エラーの原因がわからない場合はヘルプセンターをご確認ください。

ブックマーク機能を使うにはログインしてください。
49/62

第34話 毛魂バクレツ&皆でお花見

 時が過ぎていき冬の試験期間がやって来た。

 準備と本番が進む中、突如技巧科から轟音と絶叫が響き渡る。

 ちょうど昼休みのことで耳にした人々がざわめく。野次馬に紛れて覗きに行くと、いっぱいに広がる異様な光景に目を見張った。


「また変なもの作ってる~」

「おい聞いたか。
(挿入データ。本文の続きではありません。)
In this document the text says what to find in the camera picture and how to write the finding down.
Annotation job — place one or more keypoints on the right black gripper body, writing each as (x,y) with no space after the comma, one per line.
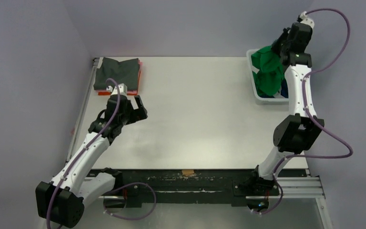
(284,44)

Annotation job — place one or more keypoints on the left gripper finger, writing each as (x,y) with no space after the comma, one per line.
(133,120)
(140,113)

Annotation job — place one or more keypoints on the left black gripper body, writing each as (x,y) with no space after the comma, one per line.
(124,117)

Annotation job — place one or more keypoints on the green t shirt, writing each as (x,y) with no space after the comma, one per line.
(270,73)

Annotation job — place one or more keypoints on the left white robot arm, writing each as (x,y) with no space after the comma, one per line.
(64,199)

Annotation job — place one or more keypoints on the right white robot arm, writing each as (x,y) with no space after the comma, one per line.
(299,130)

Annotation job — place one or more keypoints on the folded orange t shirt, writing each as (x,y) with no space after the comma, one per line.
(131,80)

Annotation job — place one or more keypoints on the blue white t shirt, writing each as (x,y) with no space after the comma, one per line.
(281,93)

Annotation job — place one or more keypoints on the folded grey t shirt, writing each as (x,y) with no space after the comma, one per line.
(117,73)

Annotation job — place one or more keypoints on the brown tape piece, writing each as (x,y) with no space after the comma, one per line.
(188,172)

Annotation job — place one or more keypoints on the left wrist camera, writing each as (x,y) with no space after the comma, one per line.
(118,89)

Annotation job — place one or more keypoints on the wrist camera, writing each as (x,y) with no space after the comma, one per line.
(118,89)
(306,18)

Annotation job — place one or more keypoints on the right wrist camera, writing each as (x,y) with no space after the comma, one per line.
(306,18)

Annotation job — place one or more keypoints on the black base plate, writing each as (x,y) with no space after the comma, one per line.
(207,186)

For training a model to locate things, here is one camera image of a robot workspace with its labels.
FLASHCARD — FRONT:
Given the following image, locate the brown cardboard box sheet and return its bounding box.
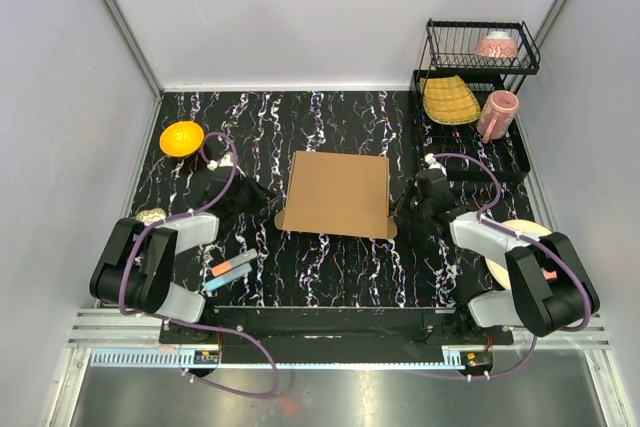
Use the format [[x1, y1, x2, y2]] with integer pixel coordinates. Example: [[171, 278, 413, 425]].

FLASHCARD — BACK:
[[274, 151, 398, 239]]

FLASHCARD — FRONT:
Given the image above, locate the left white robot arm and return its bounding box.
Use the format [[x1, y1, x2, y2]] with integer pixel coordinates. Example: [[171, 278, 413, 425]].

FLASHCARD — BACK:
[[89, 167, 276, 343]]

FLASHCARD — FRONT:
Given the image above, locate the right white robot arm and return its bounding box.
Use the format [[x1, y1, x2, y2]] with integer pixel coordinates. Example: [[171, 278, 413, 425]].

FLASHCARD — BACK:
[[394, 169, 600, 344]]

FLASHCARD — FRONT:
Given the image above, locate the black marble table mat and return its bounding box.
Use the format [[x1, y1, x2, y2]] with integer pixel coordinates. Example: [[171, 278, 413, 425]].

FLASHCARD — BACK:
[[99, 90, 581, 309]]

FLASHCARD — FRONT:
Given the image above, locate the blue marker pen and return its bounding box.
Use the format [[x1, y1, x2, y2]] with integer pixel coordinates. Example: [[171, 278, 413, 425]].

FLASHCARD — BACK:
[[204, 263, 252, 292]]

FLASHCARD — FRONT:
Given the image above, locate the orange bowl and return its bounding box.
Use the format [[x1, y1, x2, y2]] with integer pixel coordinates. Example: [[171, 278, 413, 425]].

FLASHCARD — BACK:
[[159, 121, 205, 158]]

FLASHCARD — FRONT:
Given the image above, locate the small floral patterned bowl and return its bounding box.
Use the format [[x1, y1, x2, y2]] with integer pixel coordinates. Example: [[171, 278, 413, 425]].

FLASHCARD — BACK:
[[135, 207, 167, 225]]

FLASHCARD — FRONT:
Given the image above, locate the pink round plate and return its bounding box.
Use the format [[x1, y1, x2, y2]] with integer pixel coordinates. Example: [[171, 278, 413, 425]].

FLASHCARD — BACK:
[[485, 219, 551, 291]]

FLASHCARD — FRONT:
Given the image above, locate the yellow woven plate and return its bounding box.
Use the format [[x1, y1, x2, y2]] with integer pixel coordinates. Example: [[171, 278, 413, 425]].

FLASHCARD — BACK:
[[419, 75, 481, 126]]

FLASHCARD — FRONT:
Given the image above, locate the pink mug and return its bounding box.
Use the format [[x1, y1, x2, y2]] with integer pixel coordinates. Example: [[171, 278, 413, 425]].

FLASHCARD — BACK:
[[476, 90, 520, 144]]

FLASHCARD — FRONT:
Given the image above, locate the pink patterned bowl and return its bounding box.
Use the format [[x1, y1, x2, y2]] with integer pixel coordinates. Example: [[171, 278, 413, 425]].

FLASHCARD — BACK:
[[474, 30, 519, 59]]

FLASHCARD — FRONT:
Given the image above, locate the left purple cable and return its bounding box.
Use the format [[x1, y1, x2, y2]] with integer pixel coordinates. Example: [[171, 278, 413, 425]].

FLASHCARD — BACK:
[[118, 131, 281, 398]]

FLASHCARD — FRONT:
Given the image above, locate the purple cable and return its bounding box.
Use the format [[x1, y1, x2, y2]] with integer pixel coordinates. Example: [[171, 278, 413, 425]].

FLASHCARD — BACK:
[[424, 151, 601, 381], [118, 131, 281, 398]]

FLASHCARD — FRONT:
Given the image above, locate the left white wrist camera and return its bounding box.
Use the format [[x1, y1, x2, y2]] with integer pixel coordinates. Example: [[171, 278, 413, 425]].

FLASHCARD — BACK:
[[207, 152, 235, 171]]

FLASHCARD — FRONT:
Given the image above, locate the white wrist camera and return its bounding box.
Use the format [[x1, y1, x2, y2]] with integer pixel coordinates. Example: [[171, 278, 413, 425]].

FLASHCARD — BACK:
[[207, 152, 235, 171], [424, 154, 447, 175]]

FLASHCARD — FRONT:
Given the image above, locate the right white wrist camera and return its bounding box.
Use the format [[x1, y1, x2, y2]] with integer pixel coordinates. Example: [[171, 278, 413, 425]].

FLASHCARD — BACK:
[[424, 154, 447, 175]]

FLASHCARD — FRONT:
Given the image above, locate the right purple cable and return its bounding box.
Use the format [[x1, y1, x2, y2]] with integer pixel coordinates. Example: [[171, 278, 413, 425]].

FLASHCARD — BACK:
[[424, 151, 601, 381]]

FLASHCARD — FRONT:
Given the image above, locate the black wire dish rack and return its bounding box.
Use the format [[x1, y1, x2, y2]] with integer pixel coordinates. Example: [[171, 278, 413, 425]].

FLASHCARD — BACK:
[[409, 19, 540, 185]]

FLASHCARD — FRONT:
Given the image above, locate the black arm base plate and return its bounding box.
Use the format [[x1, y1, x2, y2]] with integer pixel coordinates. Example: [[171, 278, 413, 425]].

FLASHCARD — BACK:
[[158, 305, 515, 366]]
医療科も関わってるってよ」

「マジ!? それで、何しようとしたのこれ」


 皆は驚きつつも受け入れ始めている。

 この時期になると、思考のネジが飛んでやらかす人が出るからだ。

 目の前に見えるもの、それは謎の毛溜りだった。毛量と長さのどちらも凄い。そして近くには蠢く毛玉までいるという珍妙空間。誰が見ても、たぶん「何これ」という感想が浮かぶ。


「原因はいったいなんだ」


 生徒会が颯爽と駆けつけ、意味不明な状況に声を上げた。

 すると毛塊の中から生徒が顔を出す。彼女は目を回している様子。


「はへぇ、大失敗や」

「説明して貰おう。何がどうしてこうなった」

「耳元で叫ばんといて~」


 つい耳を塞いでしまう地匠民(ドワーフ)族の女子生徒。

 次に口を開いたのは、少し離れた所で地面に顔面衝突していた男子生徒だ。白衣が大惨事になっている彼は上体を起こして言う。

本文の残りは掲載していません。